[Collection entries]
☆ ☆ ☆
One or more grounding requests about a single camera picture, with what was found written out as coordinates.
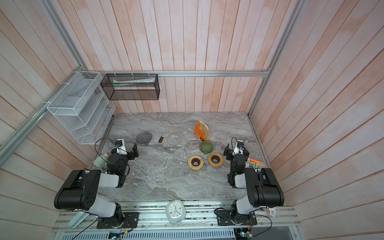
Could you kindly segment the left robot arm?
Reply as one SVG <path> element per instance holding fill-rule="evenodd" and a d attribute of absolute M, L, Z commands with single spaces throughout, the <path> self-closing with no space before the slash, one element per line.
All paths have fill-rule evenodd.
<path fill-rule="evenodd" d="M 101 198 L 98 190 L 121 188 L 130 172 L 129 161 L 138 156 L 137 144 L 128 152 L 122 139 L 115 141 L 115 148 L 107 160 L 107 172 L 73 170 L 57 192 L 54 207 L 95 215 L 99 229 L 123 227 L 127 222 L 121 205 Z"/>

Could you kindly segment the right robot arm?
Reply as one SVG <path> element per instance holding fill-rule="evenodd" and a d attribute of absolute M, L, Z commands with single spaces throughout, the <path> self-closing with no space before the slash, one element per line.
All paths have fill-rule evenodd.
<path fill-rule="evenodd" d="M 229 210 L 216 209 L 220 226 L 251 224 L 255 221 L 255 211 L 284 205 L 284 194 L 272 169 L 258 167 L 256 162 L 251 167 L 250 153 L 243 141 L 232 148 L 226 146 L 223 155 L 231 162 L 229 185 L 245 189 L 247 194 L 235 200 Z"/>

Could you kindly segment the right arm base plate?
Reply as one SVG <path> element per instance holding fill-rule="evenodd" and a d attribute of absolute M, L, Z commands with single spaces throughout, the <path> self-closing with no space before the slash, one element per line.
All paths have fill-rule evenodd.
<path fill-rule="evenodd" d="M 214 214 L 219 226 L 257 225 L 255 215 L 241 215 L 235 210 L 225 210 L 224 208 L 215 209 Z"/>

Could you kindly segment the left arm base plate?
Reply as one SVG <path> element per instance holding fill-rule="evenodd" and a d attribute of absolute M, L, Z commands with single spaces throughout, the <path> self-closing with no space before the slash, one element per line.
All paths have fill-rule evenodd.
<path fill-rule="evenodd" d="M 135 229 L 138 225 L 139 212 L 122 212 L 111 218 L 100 218 L 97 229 Z"/>
☆ ☆ ☆
## WHAT THIS TASK INVOLVES
Write out, exactly and with no pictures, the lines of the data from the first through the line containing "Could you kindly segment the right robot arm?".

## FINISHED TASK
One or more grounding requests about a single camera picture, with what was found written out as coordinates.
Could you kindly segment the left robot arm?
Reply as one SVG <path> element per instance holding fill-rule="evenodd" and a d attribute of absolute M, L, Z commands with single spaces throughout, the <path> self-closing with no space before the slash, one element per line.
All paths have fill-rule evenodd.
<path fill-rule="evenodd" d="M 101 198 L 98 190 L 121 188 L 130 172 L 129 161 L 138 156 L 137 144 L 128 152 L 122 139 L 115 141 L 115 148 L 107 160 L 107 172 L 73 170 L 57 192 L 54 207 L 95 215 L 99 229 L 123 227 L 127 222 L 121 205 Z"/>

Could you kindly segment the right robot arm?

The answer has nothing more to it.